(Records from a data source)
Segment Open

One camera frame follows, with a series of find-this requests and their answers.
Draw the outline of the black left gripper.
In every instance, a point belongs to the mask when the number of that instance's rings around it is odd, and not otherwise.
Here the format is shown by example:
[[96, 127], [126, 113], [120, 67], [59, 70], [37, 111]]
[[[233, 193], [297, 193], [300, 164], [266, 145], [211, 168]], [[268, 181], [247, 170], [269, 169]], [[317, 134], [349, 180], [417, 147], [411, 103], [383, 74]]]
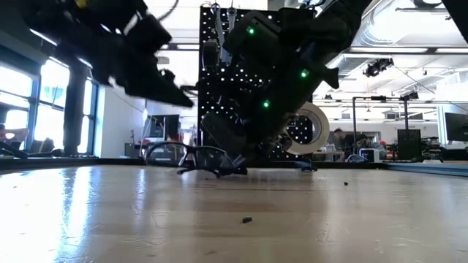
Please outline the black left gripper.
[[127, 95], [179, 107], [193, 107], [193, 101], [175, 84], [168, 69], [159, 71], [156, 57], [141, 53], [125, 42], [107, 38], [93, 42], [86, 51], [95, 80], [121, 86]]

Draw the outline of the clear safety glasses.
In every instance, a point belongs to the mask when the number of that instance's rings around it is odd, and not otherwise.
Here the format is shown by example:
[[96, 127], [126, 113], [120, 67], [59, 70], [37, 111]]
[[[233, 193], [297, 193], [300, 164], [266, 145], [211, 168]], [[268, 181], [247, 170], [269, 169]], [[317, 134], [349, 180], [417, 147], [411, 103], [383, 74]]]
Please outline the clear safety glasses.
[[228, 175], [247, 175], [245, 167], [235, 166], [225, 151], [213, 146], [190, 146], [182, 142], [166, 141], [153, 144], [143, 157], [147, 165], [178, 168], [179, 175], [202, 170], [217, 178]]

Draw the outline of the white tape roll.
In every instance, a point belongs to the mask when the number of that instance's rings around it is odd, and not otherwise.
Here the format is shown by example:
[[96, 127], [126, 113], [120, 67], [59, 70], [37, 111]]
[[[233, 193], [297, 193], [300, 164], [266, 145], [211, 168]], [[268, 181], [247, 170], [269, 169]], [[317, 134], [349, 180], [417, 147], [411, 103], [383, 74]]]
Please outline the white tape roll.
[[[300, 117], [308, 118], [314, 127], [312, 133], [311, 142], [307, 144], [301, 144], [298, 139], [294, 139], [288, 134], [289, 127], [293, 127], [293, 124], [299, 122]], [[284, 133], [288, 139], [291, 139], [291, 143], [284, 146], [284, 150], [293, 155], [307, 155], [314, 153], [321, 149], [321, 147], [327, 142], [330, 133], [330, 124], [326, 114], [315, 104], [306, 102], [295, 114], [295, 117], [288, 125], [284, 128]]]

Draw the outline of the blue board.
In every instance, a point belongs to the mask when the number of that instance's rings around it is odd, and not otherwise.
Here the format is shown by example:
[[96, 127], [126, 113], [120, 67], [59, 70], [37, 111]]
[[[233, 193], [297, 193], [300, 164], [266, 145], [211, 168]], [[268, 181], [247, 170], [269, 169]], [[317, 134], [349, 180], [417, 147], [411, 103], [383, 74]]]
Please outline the blue board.
[[468, 178], [468, 164], [384, 163], [383, 169]]

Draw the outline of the black computer monitor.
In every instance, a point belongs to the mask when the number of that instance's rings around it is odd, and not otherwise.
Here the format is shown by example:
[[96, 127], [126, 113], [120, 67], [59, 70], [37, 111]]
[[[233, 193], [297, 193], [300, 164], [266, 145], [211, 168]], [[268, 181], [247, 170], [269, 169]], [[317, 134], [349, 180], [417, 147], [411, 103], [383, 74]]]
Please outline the black computer monitor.
[[445, 113], [446, 136], [449, 141], [468, 142], [468, 115]]
[[150, 115], [145, 124], [144, 137], [180, 140], [180, 115]]

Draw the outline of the black perforated pegboard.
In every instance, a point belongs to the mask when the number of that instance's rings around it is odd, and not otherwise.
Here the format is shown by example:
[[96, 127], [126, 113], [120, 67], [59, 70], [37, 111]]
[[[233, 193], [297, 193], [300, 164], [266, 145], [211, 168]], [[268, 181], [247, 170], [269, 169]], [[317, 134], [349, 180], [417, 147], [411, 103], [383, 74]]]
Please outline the black perforated pegboard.
[[[272, 20], [276, 25], [281, 25], [278, 10], [258, 10], [267, 19]], [[229, 99], [222, 99], [222, 89], [224, 86], [221, 83], [231, 84], [246, 81], [247, 84], [253, 84], [253, 87], [258, 87], [265, 82], [264, 77], [260, 77], [254, 73], [250, 73], [243, 66], [236, 66], [231, 75], [225, 77], [223, 74], [229, 66], [221, 63], [215, 69], [205, 69], [202, 65], [202, 44], [208, 40], [217, 39], [215, 32], [215, 15], [210, 7], [200, 7], [200, 52], [199, 52], [199, 85], [198, 85], [198, 132], [197, 144], [203, 146], [214, 146], [221, 148], [211, 135], [202, 126], [202, 120], [208, 113], [216, 113], [219, 117], [226, 118], [229, 124], [234, 124], [237, 117], [235, 116], [235, 102]], [[228, 19], [227, 8], [221, 8], [221, 22], [224, 31], [224, 36], [227, 36]], [[303, 155], [292, 154], [281, 150], [279, 146], [268, 154], [269, 161], [310, 161], [310, 158]]]

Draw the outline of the long ceiling light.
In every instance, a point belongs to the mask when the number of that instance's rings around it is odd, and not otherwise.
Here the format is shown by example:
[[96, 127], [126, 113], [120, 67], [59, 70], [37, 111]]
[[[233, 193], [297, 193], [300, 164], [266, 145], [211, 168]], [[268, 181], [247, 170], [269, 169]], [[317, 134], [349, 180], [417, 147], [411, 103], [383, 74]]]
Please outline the long ceiling light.
[[350, 47], [349, 53], [429, 53], [429, 54], [468, 54], [466, 47]]
[[181, 43], [170, 43], [167, 45], [163, 45], [161, 47], [162, 50], [170, 50], [170, 51], [195, 51], [199, 50], [198, 44], [181, 44]]

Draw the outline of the dark building column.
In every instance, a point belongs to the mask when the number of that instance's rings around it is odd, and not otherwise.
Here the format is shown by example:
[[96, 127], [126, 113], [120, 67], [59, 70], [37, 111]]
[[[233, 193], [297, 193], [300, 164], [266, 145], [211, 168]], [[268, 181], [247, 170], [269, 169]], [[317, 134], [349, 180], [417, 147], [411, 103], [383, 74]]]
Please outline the dark building column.
[[87, 80], [87, 66], [71, 58], [68, 61], [69, 83], [64, 108], [64, 152], [68, 156], [78, 154], [83, 122], [83, 104]]

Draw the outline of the person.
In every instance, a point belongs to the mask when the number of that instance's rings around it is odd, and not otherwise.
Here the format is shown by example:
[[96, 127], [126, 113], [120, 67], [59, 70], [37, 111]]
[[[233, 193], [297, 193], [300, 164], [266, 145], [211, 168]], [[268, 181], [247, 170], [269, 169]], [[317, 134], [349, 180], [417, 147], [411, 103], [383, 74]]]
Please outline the person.
[[371, 140], [367, 140], [365, 149], [372, 149], [375, 154], [379, 156], [379, 160], [385, 160], [387, 156], [386, 144], [385, 142], [372, 142]]
[[339, 147], [343, 151], [347, 151], [349, 153], [354, 152], [356, 142], [367, 139], [367, 136], [365, 134], [357, 134], [356, 138], [354, 138], [354, 134], [347, 134], [340, 128], [335, 129], [333, 131], [333, 134], [339, 140]]

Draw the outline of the white box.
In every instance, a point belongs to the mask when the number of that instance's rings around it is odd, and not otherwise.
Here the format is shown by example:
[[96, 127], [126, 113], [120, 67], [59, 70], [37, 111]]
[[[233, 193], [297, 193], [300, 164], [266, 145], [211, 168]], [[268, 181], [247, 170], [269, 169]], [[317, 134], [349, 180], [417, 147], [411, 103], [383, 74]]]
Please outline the white box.
[[368, 162], [378, 163], [381, 162], [380, 150], [376, 148], [361, 148], [359, 150], [360, 157], [364, 158]]

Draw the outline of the small black perforated panel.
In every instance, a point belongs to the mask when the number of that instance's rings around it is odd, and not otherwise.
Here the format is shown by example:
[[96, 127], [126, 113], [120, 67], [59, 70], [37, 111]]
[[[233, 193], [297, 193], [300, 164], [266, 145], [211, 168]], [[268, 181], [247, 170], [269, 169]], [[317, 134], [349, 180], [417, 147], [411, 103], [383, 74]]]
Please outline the small black perforated panel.
[[398, 129], [397, 140], [397, 155], [400, 160], [417, 159], [422, 156], [420, 129]]

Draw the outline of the black ceiling spotlight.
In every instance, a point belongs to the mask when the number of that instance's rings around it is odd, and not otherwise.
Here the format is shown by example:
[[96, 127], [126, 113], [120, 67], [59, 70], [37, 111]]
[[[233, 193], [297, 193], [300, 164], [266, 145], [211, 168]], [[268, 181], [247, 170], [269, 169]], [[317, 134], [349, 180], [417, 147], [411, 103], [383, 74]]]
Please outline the black ceiling spotlight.
[[378, 58], [367, 63], [366, 68], [363, 70], [363, 75], [366, 77], [376, 77], [393, 65], [392, 58]]

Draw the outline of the black aluminium table frame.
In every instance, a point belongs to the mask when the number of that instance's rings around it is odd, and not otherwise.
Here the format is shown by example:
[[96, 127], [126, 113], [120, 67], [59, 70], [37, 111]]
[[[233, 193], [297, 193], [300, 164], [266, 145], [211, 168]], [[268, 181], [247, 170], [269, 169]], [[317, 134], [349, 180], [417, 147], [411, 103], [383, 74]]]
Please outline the black aluminium table frame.
[[[87, 167], [93, 165], [127, 165], [145, 166], [142, 159], [103, 159], [103, 158], [35, 158], [6, 159], [0, 158], [0, 172], [7, 170], [55, 169], [60, 167]], [[293, 169], [306, 166], [300, 161], [269, 161], [250, 164], [248, 168]], [[310, 165], [319, 169], [385, 169], [385, 163], [344, 163], [344, 162], [312, 162]]]

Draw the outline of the black metal stand frame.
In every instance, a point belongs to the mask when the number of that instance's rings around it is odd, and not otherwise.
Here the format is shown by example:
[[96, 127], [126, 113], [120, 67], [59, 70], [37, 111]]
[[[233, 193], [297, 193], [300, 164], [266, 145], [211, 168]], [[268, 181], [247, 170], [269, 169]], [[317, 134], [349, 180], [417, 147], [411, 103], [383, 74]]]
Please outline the black metal stand frame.
[[353, 123], [353, 139], [354, 139], [354, 146], [353, 146], [353, 153], [357, 153], [357, 119], [356, 119], [356, 101], [378, 101], [382, 103], [386, 103], [387, 101], [398, 101], [404, 105], [404, 124], [405, 124], [405, 132], [406, 132], [406, 139], [409, 138], [409, 117], [408, 117], [408, 101], [410, 100], [408, 96], [403, 97], [392, 97], [392, 96], [354, 96], [352, 98], [352, 123]]

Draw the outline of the silver ceiling air duct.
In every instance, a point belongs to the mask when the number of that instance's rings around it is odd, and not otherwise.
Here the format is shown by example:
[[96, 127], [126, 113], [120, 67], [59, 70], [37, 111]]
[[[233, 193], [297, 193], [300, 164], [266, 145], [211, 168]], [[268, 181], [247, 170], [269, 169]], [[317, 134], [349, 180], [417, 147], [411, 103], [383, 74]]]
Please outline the silver ceiling air duct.
[[355, 70], [361, 68], [367, 62], [367, 58], [341, 54], [327, 63], [328, 68], [339, 68], [339, 79], [344, 79]]

Segment Closed

* Exercise directions:
Restate word for word the entries above, starting at the line with "Please outline the black left gripper." and ending at the line with "Draw the outline of the white tape roll.", inclusive, and no others.

* Exercise response:
Please outline the black left gripper.
[[127, 95], [179, 107], [193, 107], [193, 101], [175, 84], [168, 69], [159, 71], [156, 57], [141, 53], [125, 42], [107, 38], [93, 42], [86, 51], [95, 80], [121, 86]]

Draw the outline of the clear safety glasses.
In every instance, a point belongs to the mask when the number of that instance's rings around it is odd, and not otherwise.
Here the format is shown by example:
[[96, 127], [126, 113], [120, 67], [59, 70], [37, 111]]
[[[233, 193], [297, 193], [300, 164], [266, 145], [211, 168]], [[268, 181], [247, 170], [269, 169]], [[317, 134], [349, 180], [417, 147], [411, 103], [383, 74]]]
Please outline the clear safety glasses.
[[228, 175], [247, 175], [245, 167], [235, 166], [225, 151], [213, 146], [190, 146], [182, 142], [166, 141], [153, 144], [143, 157], [147, 165], [178, 168], [179, 175], [202, 170], [217, 178]]

Draw the outline of the white tape roll.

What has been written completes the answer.